@Another User said:
Now let's say in the PRO EDITION, 90% of the sounds are duck calls.
You say this like it is a bad thing. [:D]
But seriously...
The problem I find with your analogy is that you have the vendor adding extraneous fringe material between upgrades. Quite frankly, the vendor has the ability to do that. We invest some implicit trust in the vendor by being lured by the promise of upgrade path. it is our choice to make. But let me suggest an alternate analogy which may illuminate my view of the core principles here:
Let's say I buy MS Office v 20.0 for $1000. In the course of researching this purchase, I see that MS Office v 21.0 will be $2000. If I buy v20.0, they offer upgrades to v21.0 for only $1000.

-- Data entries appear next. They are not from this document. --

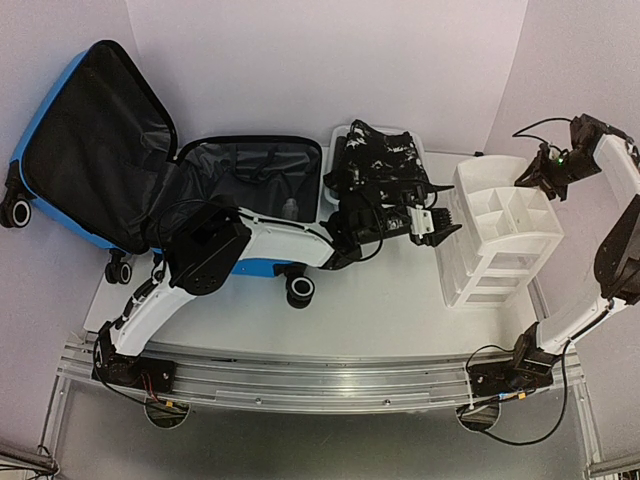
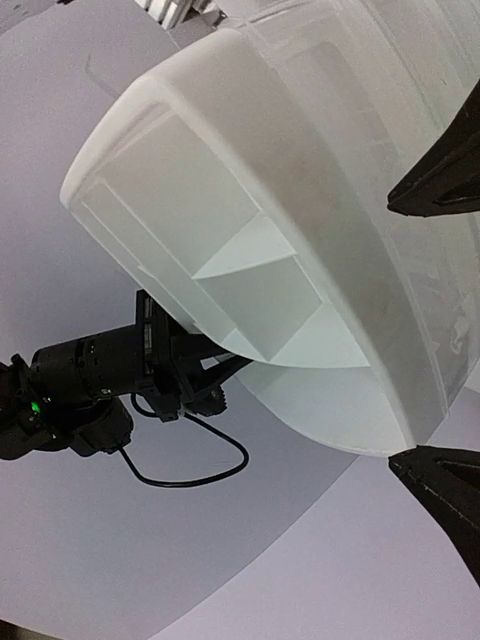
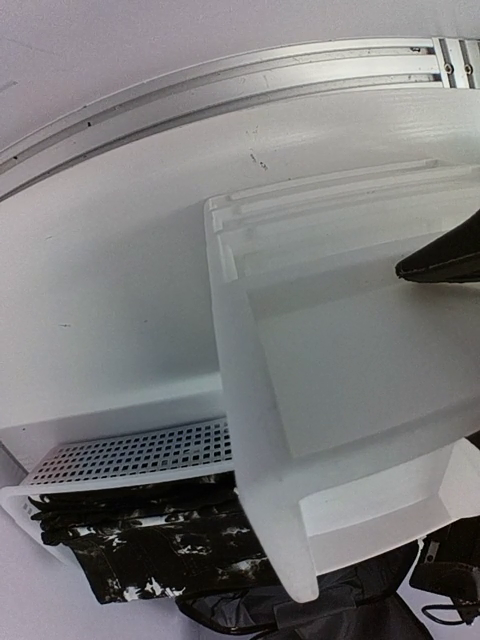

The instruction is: Open, take out, and arrange the luggage

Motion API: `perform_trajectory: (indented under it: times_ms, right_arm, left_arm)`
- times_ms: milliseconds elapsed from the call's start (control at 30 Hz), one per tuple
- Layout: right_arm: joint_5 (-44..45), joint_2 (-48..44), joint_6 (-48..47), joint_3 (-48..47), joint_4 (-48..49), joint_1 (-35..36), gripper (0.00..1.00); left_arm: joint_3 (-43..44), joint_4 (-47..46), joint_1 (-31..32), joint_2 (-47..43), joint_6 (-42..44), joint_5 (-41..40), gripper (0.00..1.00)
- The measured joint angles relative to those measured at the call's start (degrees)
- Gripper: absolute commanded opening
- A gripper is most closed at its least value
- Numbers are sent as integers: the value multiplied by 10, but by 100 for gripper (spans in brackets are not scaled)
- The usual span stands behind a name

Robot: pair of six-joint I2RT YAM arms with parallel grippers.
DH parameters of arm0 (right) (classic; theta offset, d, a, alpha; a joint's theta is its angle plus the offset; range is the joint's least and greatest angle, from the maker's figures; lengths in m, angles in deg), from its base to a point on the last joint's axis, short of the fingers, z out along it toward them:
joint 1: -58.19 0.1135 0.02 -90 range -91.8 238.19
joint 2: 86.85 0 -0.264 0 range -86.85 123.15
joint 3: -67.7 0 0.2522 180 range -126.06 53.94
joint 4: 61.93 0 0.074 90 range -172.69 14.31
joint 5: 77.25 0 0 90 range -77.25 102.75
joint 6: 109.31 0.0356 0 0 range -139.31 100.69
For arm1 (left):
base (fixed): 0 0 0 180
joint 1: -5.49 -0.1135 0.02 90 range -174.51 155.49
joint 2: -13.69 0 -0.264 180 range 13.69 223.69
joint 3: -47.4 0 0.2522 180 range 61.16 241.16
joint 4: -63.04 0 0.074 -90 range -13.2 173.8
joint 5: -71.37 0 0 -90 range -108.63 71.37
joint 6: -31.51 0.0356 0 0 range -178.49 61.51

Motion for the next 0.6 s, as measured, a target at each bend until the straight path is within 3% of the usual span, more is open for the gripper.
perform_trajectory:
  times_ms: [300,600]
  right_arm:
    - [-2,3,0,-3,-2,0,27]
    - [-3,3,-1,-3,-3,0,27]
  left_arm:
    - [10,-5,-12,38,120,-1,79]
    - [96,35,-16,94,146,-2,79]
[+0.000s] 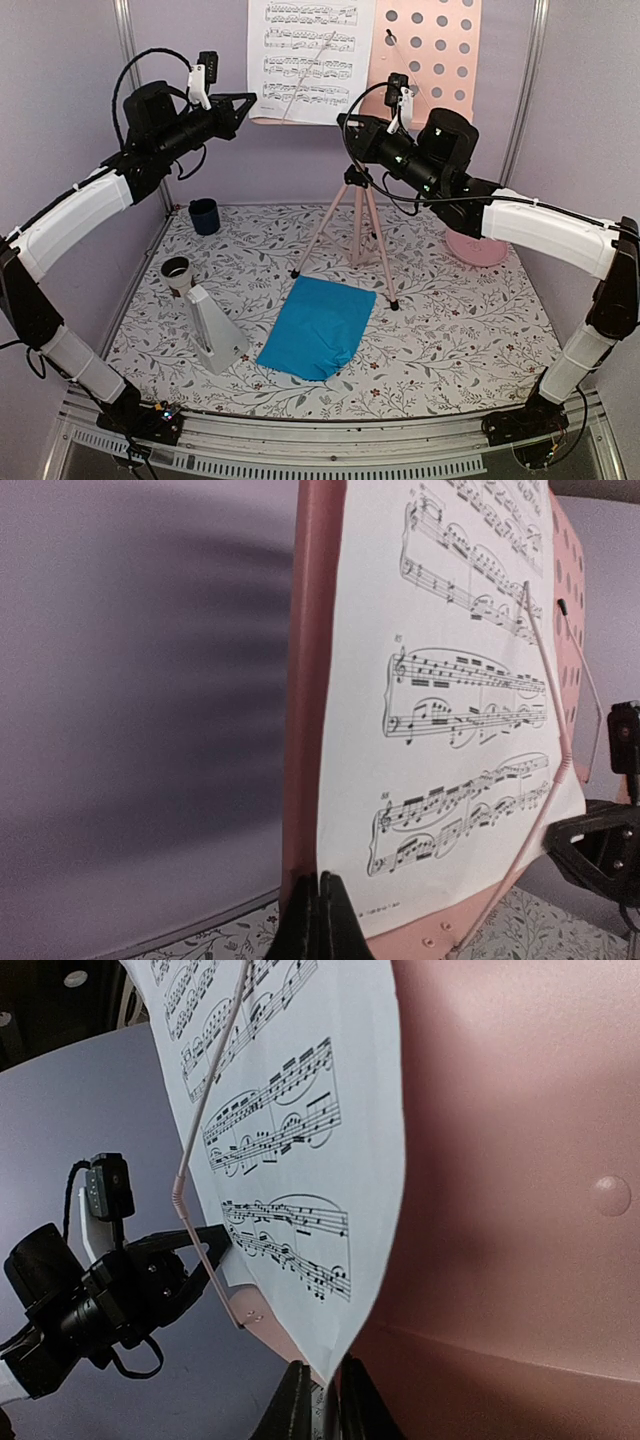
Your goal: Set up the instrument practice props
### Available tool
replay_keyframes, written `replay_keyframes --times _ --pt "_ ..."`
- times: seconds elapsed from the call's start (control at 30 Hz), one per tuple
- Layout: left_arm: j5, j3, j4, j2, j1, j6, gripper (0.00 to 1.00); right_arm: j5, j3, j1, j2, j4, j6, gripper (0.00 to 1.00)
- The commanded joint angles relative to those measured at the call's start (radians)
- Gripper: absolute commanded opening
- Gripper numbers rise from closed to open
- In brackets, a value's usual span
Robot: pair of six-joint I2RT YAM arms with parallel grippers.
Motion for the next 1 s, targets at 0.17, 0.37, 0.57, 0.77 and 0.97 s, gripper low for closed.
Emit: replay_keyframes --times 0.17,0.37,0.57,0.77,0.97 --pt "-0.002 -0.027 0.051 -0.055 -0.012 -0.004 0.25 0.051 -0.028 -0.016 -0.050 -0.059 -0.027 0.41" --pt "-0.031 -0.055 0.040 -0.097 -0.024 0.008 0.54 0.002 -0.064 -0.016 -0.098 -0.051 -0.057 0.63" --pt "-0.095 -0.155 0.037 -0.184 -0.035 0.019 0.63 -0.047 -0.142 -0.014 -0.175 -0.048 -0.098 0.79" --pt "-0.150 -0.265 -0.092 -0.292 -0.049 0.085 0.66 -0.133 -0.286 -0.006 -0.300 -0.112 -0.182 0.87" --pt "-0.088 -0.453 -0.228 -0.391 -0.176 0.222 0.65 -0.242 -0.433 -0.008 -0.414 -0.266 -0.236 0.90"
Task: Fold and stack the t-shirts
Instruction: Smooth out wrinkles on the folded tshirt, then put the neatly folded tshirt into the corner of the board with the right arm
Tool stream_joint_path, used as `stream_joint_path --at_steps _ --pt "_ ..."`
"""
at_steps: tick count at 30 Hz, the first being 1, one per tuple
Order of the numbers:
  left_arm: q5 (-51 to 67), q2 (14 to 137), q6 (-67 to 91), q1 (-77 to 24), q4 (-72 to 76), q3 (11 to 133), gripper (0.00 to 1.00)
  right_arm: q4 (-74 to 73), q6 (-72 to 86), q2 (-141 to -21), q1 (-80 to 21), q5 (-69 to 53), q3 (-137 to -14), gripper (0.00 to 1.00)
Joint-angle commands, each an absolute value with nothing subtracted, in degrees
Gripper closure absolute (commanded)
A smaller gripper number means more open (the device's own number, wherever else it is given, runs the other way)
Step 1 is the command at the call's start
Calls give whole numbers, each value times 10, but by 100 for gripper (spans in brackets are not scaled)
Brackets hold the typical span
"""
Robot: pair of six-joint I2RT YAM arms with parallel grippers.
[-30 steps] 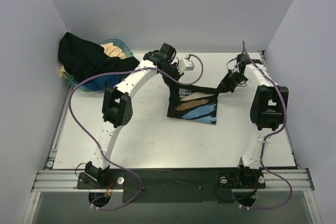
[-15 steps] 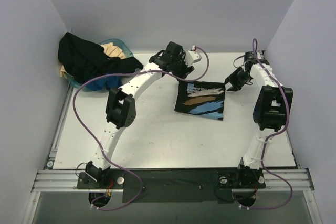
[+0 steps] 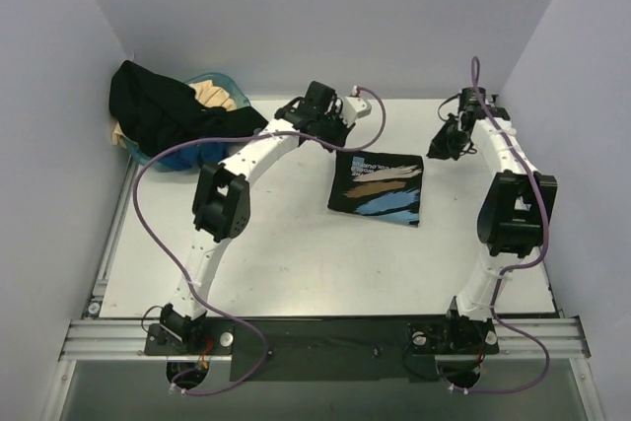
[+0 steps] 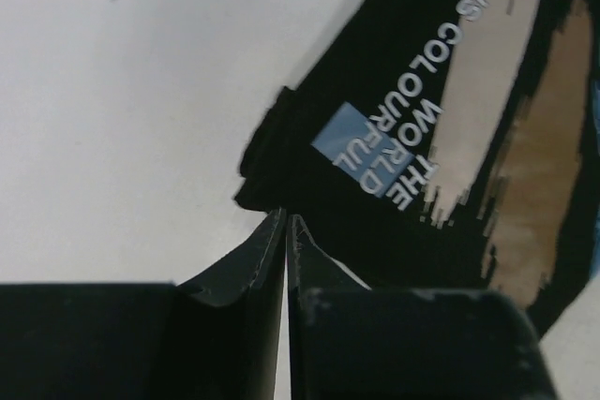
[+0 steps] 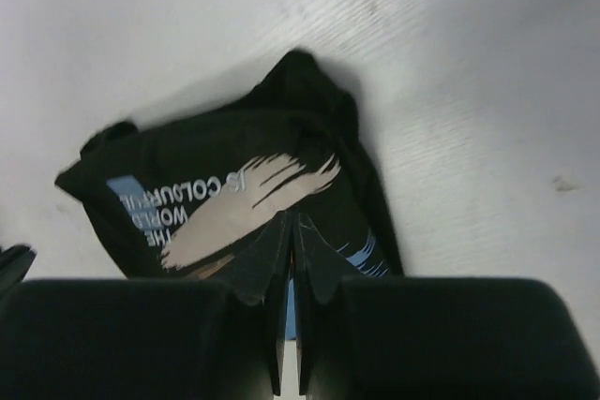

Okay, that is a good incentive to buy today. Nothing to lose in the future.
In addition to that, as a part of this program offer, you could upgrade an individual part for a proportionate marginal sum. So Word v20.0 to Word v21.0 will cost $250 instead of the $500 it will cost non-Word v20.0 owners. Same deal for Excel, PowerPoint, and Access(PC) | Entourage (MacOSX) -- the main sub-parts of the Office package.
Now, in order for this to be of value to me, I have to have some trust in the company that v21.0 may be of some value to me. For all I know, MS Word v21.0 might have Duck Calls as the only new feature! (Hey, it's MS, and it's Word. I wouldn't put it past them! [[;)]] )
But if on the heels of releasing MS Office v21.0, MS decides to release a 'WorkPack v21' which includes bits of Word and Excel but also the killer SpellChecker v21.0 and Graph v21.0 and Movie v21.0, some of which is new to Office v21.0, I don't necessarily expect my discount to apply. What I was promised was the capability to upgrade the main package (Complete), or its major components (Strings, Performance, etc.), but not necessarily the specific elements inside.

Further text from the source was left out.